**Prompt**
Would you please return the lines of the material that contain the word "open"?
┌──
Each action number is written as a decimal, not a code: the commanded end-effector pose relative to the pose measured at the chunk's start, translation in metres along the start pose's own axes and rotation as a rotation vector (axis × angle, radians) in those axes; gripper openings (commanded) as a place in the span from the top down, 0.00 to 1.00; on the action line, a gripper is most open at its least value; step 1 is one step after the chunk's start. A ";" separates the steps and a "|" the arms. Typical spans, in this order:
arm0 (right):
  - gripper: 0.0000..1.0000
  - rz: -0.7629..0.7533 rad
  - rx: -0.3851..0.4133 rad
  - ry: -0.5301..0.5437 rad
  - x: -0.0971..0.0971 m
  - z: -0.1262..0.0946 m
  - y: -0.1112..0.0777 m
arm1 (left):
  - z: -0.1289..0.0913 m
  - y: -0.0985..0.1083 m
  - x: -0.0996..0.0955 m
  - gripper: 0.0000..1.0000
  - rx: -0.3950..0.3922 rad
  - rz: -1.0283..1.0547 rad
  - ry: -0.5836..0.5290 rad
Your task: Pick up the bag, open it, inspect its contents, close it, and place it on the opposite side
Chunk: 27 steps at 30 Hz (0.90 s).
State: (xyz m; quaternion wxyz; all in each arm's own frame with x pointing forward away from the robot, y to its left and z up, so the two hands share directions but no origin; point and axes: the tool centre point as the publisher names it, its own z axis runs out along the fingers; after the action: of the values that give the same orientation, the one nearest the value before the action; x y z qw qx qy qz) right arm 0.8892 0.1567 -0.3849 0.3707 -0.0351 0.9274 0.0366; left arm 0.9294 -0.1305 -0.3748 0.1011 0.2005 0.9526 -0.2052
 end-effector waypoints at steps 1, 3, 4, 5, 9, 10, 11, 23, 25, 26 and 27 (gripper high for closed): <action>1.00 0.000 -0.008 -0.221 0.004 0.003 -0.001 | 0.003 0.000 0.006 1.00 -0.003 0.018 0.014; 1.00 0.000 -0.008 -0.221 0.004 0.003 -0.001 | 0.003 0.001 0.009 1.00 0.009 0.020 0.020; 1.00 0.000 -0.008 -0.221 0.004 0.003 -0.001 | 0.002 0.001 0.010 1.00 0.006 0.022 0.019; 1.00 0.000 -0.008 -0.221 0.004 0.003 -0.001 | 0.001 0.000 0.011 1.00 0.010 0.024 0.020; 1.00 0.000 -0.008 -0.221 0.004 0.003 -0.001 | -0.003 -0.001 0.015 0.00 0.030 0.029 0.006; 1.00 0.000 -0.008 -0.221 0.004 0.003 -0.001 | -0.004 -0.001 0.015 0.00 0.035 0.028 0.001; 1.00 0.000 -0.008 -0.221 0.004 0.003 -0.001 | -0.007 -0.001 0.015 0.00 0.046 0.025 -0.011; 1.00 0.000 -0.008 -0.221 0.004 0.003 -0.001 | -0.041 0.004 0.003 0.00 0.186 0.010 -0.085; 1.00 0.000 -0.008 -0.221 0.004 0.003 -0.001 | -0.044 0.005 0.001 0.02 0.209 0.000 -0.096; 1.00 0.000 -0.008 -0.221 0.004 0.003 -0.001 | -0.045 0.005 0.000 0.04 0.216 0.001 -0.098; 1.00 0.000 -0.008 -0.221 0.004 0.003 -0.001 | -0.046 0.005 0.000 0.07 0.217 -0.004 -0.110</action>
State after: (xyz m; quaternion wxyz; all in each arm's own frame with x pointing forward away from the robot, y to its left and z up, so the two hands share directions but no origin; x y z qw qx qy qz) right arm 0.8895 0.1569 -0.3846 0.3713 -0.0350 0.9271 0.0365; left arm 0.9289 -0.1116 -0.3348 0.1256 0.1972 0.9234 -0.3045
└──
**Expected output**
Each action number is written as a decimal, not a code: the commanded end-effector pose relative to the pose measured at the chunk's start, translation in metres along the start pose's own axes and rotation as a rotation vector (axis × angle, radians) in those axes; gripper openings (commanded) as a place in the span from the top down, 0.00 to 1.00; on the action line, a gripper is most open at its least value; step 1 is one step after the chunk's start. A ";" separates the steps and a "|" the arms. Typical spans, in this order:
Your task: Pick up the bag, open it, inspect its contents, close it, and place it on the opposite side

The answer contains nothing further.